Ths husband is asked, "WILT thou have this woman to thy wedded wife, to live together after God's ordinance in the holy estate of Matrimony? Wilt thou love her, comfort her, honour, and keep her in sickness and in health; and, forsaking all other, keep thee only unto her, so long as ye both shall live?" He promises, before God and everyone, that he will.

The wife is asked, "WILT thou have this man to thy wedded husband, to live together after God's ordinance in the holy estate of Matrimony? Wilt thou obey him, and serve him, love, honour, and keep him in sickness and in health; and, forsaking all other, keep thee only unto him, so long as ye both shall live?"

The husband promises his wife, before God and everyone, "I N. take thee N. to my wedded wife, to have and to hold from this day forward, for better for worse, for richer for poorer, in sickness and in health, to love and to cherish, till death us do part, according to God's holy ordinance; and thereto I plight thee my troth."

The wife promises her husband, before God and everyone, "I N. take thee N. to my wedded husband, to have and to hold from this day forward, for better for worse, for richer for poorer, in sickness and in health, to love, cherish, and to obey, till death us do part, according to God's holy ordinance; and thereto I give thee my troth."

...

Note this about all those vows: not one of them is premised on the other's keeping his vows. In other words, it is not, "If you keep your promise, then I promise that I will...." The promises are unilateral, unconditional, and therefore binding as long as the marriage lasts.

All that to this simple observation: keep your vows. If you are not doing so, you are sinning, and must repent, find God's forgiveness -- and start keeping them.

Let me add this. Many are "counseling-happy" today. I'd suggest that anyone wanting marital counseling first take out his/her wedding vows, and ask himself before God, with brutal honesty, whether he/she has provided any legitimate basis for charging that he/she is failing to keep those vows. If the honest answer is "No," then counseling may be an option. If the answer is "Yes," then the only counseling he/she should seek is from his/her pastor, as to how to remedy this sin-pattern in his/her life.

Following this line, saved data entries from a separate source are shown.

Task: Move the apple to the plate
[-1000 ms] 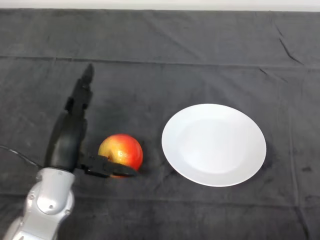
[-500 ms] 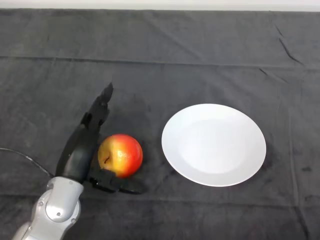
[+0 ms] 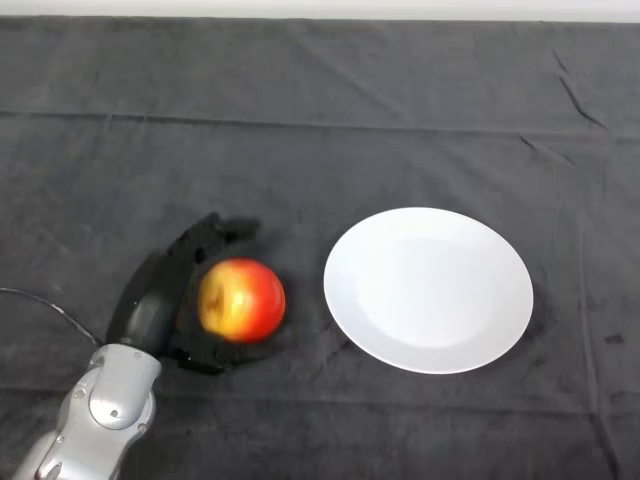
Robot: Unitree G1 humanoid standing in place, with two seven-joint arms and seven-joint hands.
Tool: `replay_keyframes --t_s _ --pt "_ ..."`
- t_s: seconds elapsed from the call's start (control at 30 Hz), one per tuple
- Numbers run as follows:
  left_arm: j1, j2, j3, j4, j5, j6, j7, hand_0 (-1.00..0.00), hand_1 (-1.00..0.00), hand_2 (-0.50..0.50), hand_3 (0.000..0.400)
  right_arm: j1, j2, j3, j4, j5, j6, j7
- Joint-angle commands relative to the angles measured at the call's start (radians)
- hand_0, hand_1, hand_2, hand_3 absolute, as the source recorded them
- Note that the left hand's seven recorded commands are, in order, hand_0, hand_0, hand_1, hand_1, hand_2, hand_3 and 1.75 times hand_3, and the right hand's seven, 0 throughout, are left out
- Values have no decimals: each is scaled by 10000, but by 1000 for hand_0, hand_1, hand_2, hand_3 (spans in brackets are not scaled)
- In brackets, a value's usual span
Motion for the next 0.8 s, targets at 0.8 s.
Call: replay_keyframes --t_s 0.8 --pt "-1829 333 258 -496 287 447 52 -1000 -1000 0 400 -81 -125 -74 -113 -74 21 -70"
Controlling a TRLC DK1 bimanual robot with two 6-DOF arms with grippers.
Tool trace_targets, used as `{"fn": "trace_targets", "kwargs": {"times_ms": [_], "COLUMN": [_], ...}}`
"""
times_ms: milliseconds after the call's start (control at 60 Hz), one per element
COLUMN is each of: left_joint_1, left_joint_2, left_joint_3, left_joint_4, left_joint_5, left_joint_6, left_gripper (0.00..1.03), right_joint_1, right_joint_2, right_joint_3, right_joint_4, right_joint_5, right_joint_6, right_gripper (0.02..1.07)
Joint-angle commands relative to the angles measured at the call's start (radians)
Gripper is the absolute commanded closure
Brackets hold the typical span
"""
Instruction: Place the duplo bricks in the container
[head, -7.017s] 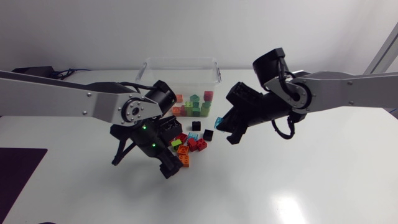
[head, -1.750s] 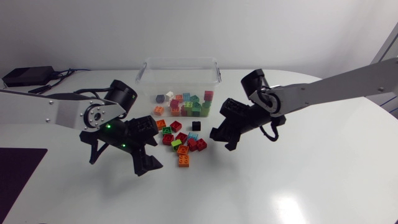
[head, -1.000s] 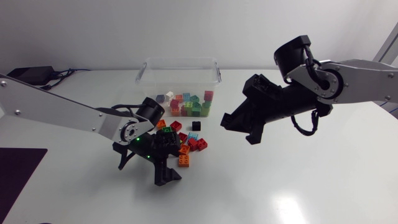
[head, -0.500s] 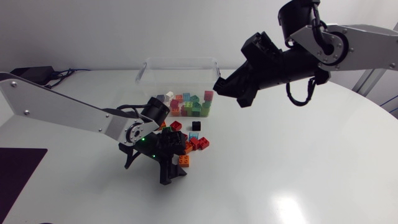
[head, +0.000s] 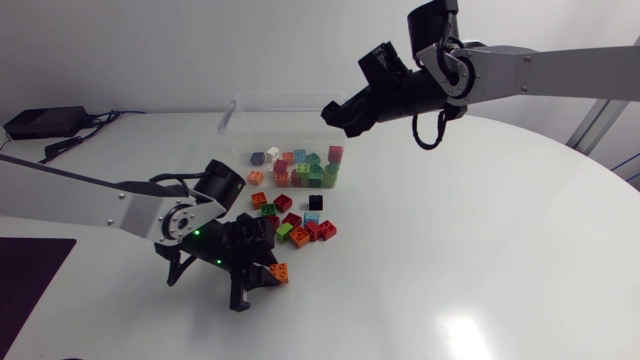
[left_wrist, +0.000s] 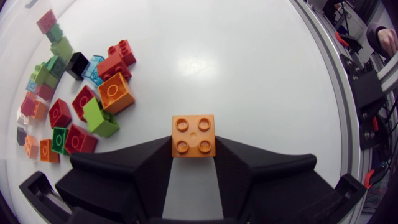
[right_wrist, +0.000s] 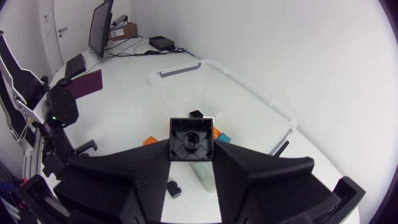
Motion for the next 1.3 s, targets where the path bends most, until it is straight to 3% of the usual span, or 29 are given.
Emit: {"fn": "trace_targets", "kwargs": {"times_ms": [0, 383, 450, 550, 583, 867, 1283], "left_joint_1": [0.022, 0.104, 0.113, 0.127, 0.131, 0.180, 0.245], "left_joint_2": [-0.081, -0.244, -0.264, -0.282, -0.287, -0.272, -0.110], "left_joint_3": [-0.032, -0.053, -0.042, -0.010, -0.002, 0.154, 0.389], "left_joint_4": [-0.032, -0.086, -0.089, -0.101, -0.101, -0.067, 0.151], "left_joint_5": [0.014, 0.038, 0.038, 0.038, 0.040, 0.063, 0.067], "left_joint_6": [0.041, 0.054, 0.050, 0.044, 0.039, -0.084, -0.361], "left_gripper": [0.74, 0.74, 0.74, 0.74, 0.74, 0.74, 0.74], "right_joint_1": [-0.004, 0.037, 0.048, 0.053, 0.051, 0.023, -0.016], "right_joint_2": [0.052, 0.221, 0.254, 0.291, 0.291, 0.176, -0.101], "right_joint_3": [0.058, 0.227, 0.257, 0.291, 0.292, 0.171, -0.260], "right_joint_4": [0.032, 0.089, 0.089, 0.102, 0.102, 0.116, 0.168], "right_joint_5": [0.001, 0.082, 0.124, 0.174, 0.179, 0.177, 0.130], "right_joint_6": [0.056, 0.134, 0.134, 0.135, 0.135, 0.128, 0.028], "right_gripper": [0.78, 0.77, 0.59, 0.15, 0.11, 0.09, 0.10]}}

And to Christian counselors, I would suggest this: what if you started with this? Start by meeting with each individual. Tell each to bring the wedding vows, for review. Go over them closely and Biblically. Deal with sin honestly and brutally.

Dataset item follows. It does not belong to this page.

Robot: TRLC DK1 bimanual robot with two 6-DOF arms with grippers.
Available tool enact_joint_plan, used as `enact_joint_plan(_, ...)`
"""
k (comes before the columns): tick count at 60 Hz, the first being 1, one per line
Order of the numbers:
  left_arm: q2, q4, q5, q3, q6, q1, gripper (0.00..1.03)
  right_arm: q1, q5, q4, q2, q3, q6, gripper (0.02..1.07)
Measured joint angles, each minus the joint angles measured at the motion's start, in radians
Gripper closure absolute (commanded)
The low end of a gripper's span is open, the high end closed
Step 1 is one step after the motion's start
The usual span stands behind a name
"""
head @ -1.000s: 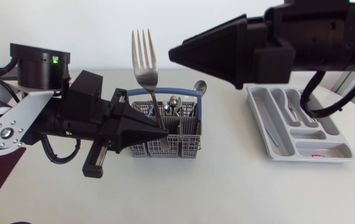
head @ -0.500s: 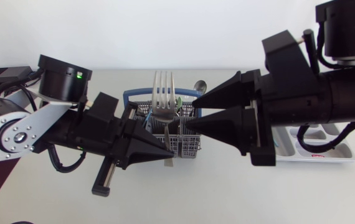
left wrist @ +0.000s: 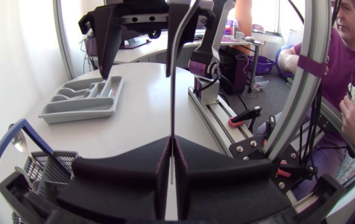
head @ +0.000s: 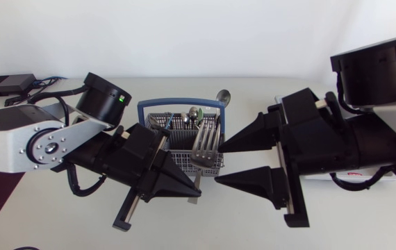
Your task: Sort the cutlery from the basket into the organizer compartments.
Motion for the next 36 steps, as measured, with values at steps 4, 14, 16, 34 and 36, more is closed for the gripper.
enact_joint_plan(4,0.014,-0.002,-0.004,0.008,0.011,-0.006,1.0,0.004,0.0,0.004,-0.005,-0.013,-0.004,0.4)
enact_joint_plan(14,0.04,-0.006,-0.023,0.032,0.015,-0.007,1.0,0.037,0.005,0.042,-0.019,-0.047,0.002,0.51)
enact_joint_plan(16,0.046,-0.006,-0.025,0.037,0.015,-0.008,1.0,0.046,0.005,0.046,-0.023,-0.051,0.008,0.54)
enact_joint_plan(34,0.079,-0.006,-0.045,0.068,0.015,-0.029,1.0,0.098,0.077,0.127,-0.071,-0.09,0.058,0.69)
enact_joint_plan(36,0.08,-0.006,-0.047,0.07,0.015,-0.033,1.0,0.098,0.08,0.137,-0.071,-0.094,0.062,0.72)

Then see if there is still really any need for counseling.

Comment: This blog post is 6 years old! (Back to about when blogging started!). The post is still fresh! The meaning of troth!

1 comment:

  1. More on The Marriage Commitment

    Explanation of “plight” and “troth”: “Plight” here used means to pledge. “Troth” means a promise of truthfulness, and is derived from the same word as “truth”. "Plight thee my troth" - The groom pledges his truthfulness, faithfulness and loyalty to his promise. "Give thee my troth" -The bride likewise gives her word. Also note “betrothed” is “be” - “trothed” from the word “troth”, meaning promised or contracted to marry.